:: Task ::
Please take the lines from the one holding "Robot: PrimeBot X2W" through the one holding "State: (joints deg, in" in the data below and copy them exactly.

━━━ Task data ━━━

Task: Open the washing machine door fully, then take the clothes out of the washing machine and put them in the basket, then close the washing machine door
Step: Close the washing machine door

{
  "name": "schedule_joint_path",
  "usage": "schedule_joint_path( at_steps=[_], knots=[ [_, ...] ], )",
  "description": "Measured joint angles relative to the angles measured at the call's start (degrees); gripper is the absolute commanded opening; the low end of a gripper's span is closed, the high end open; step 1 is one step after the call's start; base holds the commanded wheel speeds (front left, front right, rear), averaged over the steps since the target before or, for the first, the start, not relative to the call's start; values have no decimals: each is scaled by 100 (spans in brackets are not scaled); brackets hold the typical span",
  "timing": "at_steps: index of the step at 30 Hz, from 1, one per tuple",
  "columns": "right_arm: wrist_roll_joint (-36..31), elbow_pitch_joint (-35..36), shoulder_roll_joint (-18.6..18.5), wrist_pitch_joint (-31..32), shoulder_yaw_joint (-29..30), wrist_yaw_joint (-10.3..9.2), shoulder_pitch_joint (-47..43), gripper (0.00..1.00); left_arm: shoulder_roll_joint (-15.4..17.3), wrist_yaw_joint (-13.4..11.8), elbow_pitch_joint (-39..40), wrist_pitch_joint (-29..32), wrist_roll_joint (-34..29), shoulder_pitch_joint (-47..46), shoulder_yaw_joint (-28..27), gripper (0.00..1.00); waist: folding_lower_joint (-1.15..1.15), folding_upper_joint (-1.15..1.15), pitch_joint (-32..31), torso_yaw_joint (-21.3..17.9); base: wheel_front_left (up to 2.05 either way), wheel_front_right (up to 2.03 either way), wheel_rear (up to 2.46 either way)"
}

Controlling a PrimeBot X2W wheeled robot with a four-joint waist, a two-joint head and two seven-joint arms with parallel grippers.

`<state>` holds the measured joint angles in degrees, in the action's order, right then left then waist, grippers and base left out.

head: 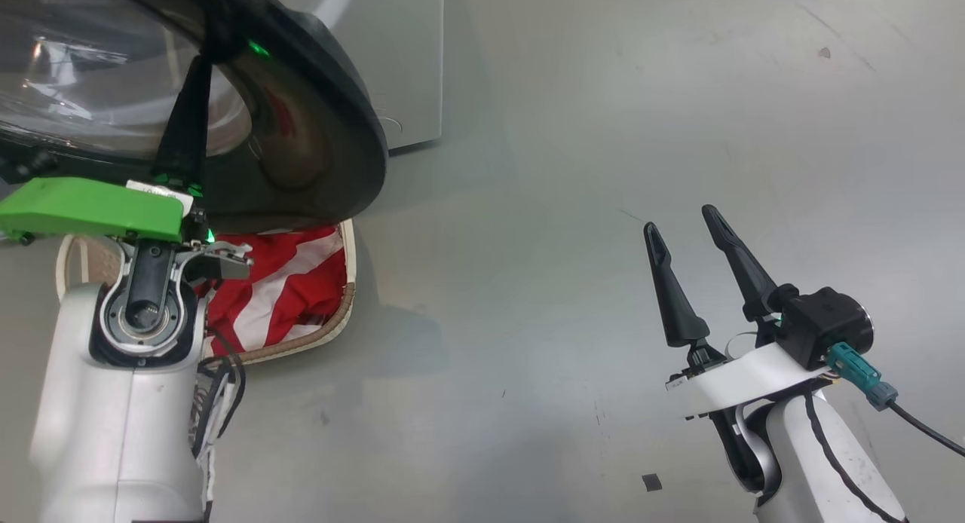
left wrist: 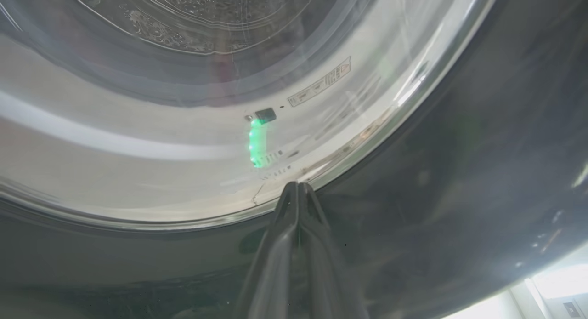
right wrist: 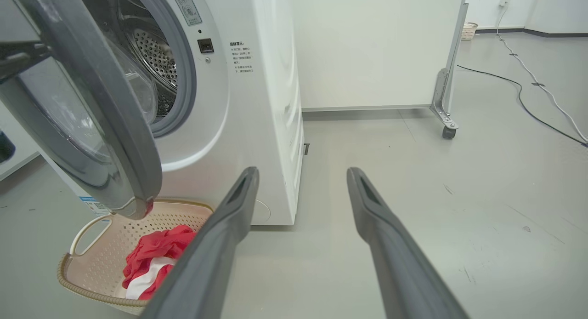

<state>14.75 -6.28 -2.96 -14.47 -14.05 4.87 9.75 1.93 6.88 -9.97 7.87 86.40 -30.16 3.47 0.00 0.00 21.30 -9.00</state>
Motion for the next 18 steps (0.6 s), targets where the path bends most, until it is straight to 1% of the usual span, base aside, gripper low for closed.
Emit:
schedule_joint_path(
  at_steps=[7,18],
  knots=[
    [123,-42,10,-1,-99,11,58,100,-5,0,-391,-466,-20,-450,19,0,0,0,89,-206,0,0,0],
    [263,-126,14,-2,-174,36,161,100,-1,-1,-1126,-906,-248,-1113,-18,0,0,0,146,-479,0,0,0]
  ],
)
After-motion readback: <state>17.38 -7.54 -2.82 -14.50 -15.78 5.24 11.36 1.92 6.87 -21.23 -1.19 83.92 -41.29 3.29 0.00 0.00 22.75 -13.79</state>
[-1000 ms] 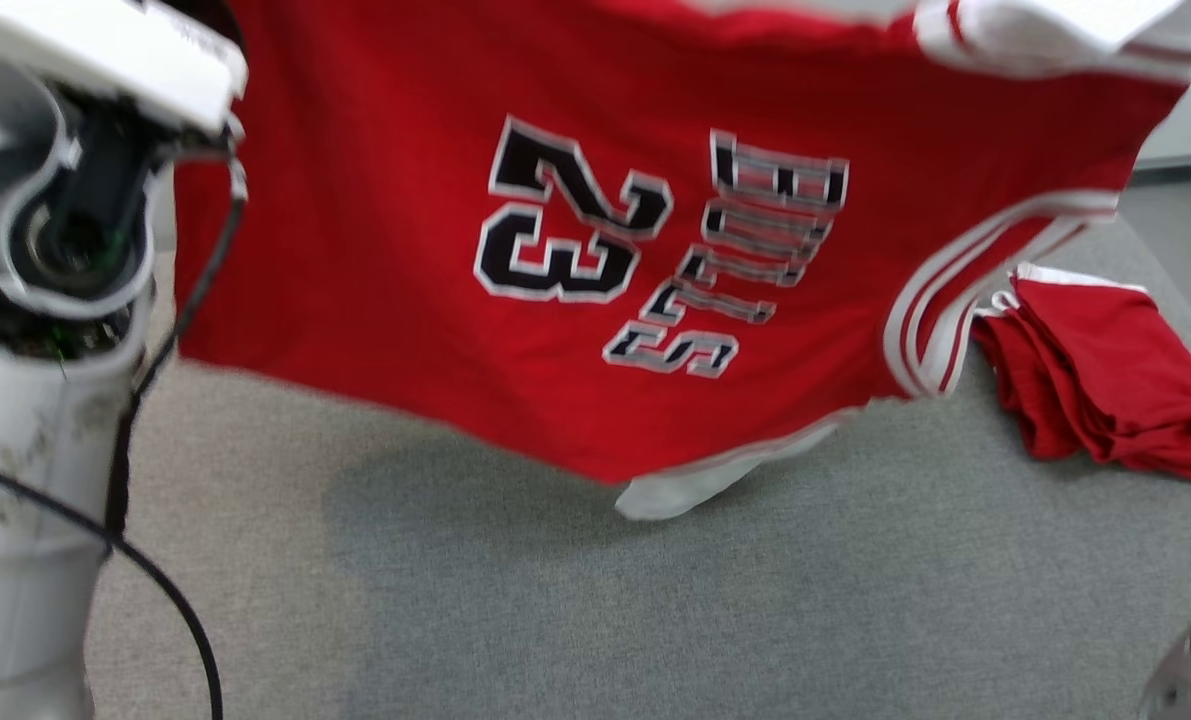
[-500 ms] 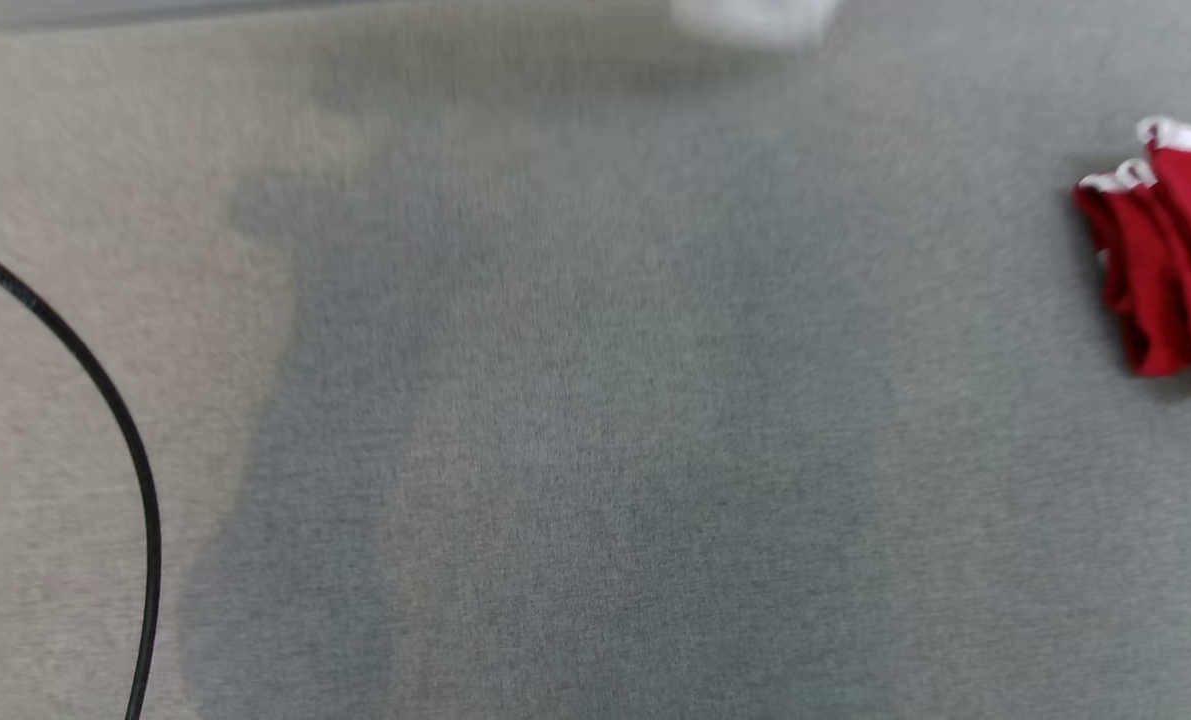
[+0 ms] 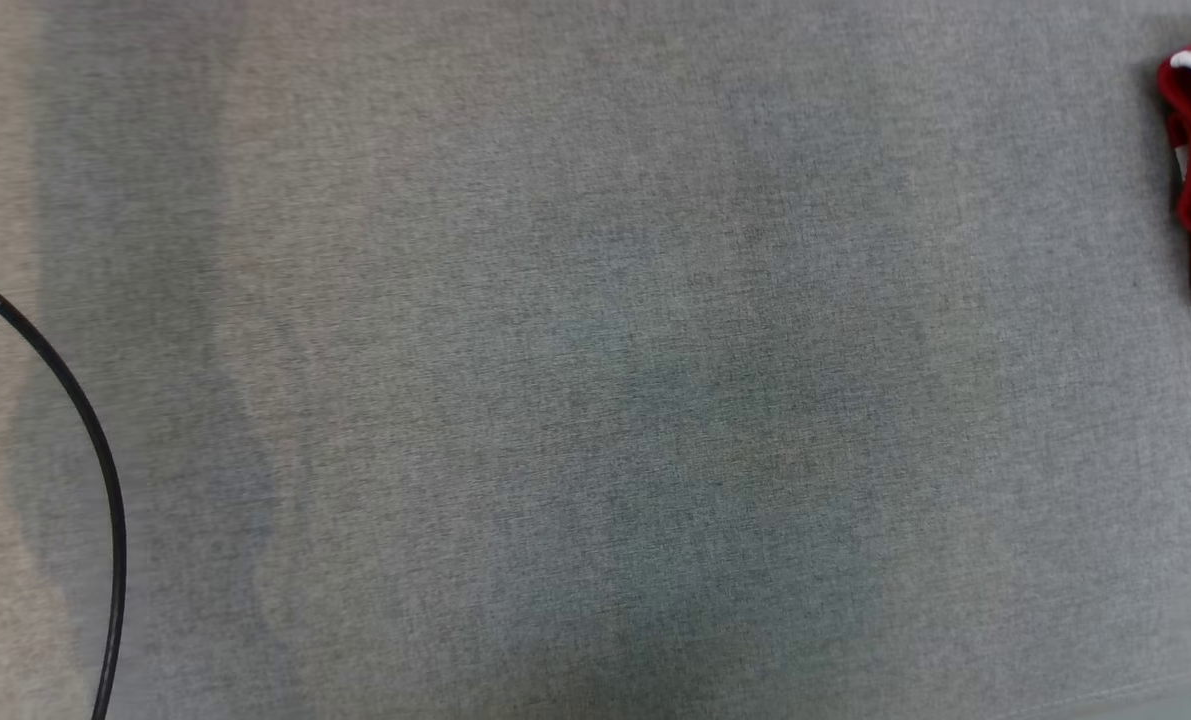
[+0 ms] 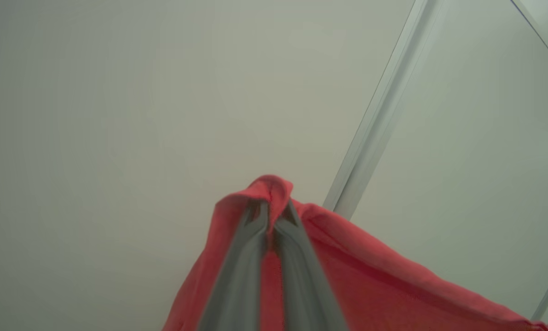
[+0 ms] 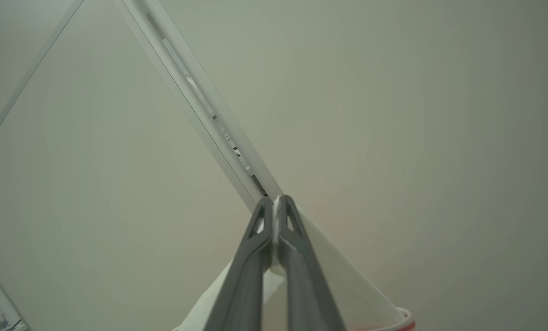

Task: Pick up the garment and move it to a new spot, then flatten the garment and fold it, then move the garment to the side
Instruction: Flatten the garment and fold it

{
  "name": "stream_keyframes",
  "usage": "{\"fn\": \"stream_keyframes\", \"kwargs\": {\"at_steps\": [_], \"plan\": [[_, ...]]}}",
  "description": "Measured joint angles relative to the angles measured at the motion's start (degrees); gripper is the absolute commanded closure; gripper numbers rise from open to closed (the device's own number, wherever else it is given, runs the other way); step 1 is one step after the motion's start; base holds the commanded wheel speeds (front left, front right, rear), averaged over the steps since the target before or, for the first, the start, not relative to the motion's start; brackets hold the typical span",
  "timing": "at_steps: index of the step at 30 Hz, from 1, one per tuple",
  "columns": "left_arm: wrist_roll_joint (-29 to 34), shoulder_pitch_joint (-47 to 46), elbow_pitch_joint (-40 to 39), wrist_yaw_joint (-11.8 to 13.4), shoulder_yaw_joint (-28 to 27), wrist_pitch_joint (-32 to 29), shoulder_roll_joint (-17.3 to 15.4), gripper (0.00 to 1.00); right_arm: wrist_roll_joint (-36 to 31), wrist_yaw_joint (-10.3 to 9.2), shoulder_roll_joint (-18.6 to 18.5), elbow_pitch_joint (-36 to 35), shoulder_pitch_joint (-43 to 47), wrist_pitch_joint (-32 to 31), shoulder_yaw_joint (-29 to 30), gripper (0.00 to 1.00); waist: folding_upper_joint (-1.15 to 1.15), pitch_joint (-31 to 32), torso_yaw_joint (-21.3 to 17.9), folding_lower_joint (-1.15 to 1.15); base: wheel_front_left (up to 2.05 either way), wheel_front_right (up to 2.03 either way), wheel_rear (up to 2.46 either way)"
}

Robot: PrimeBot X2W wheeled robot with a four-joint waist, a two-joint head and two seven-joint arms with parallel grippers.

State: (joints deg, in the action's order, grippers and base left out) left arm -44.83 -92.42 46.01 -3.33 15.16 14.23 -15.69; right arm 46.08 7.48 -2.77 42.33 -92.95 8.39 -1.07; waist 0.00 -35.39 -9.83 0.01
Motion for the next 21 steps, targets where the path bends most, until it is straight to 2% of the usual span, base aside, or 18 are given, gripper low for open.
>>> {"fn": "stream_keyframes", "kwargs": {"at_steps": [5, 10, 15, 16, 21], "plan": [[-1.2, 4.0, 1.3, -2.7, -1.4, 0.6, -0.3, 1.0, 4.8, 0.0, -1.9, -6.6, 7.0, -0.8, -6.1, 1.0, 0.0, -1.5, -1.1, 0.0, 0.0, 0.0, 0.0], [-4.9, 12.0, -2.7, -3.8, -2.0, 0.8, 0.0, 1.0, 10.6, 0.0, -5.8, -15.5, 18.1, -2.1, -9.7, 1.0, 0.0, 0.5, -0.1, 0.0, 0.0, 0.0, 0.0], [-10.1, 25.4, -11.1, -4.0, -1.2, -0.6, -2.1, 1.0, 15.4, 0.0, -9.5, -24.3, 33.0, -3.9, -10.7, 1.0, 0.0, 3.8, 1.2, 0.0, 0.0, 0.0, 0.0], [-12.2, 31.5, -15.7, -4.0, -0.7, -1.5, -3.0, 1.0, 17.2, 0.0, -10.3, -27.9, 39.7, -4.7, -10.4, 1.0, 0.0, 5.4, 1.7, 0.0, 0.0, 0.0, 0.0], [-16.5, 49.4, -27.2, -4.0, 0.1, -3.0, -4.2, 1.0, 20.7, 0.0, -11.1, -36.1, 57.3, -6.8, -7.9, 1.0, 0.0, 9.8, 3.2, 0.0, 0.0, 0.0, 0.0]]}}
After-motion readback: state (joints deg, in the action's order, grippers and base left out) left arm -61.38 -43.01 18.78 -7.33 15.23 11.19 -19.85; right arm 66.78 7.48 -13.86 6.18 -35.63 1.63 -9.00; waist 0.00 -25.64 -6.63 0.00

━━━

:: The completed task ::
Robot: PrimeBot X2W wheeled robot with a four-joint waist, a two-joint head and two seven-joint arms with parallel grippers.

State: (joints deg, in the action's order, grippers and base left out) left arm -44.83 -92.42 46.01 -3.33 15.16 14.23 -15.69; right arm 46.08 7.48 -2.77 42.33 -92.95 8.39 -1.07; waist 0.00 -35.39 -9.83 0.01

The output requires nothing else.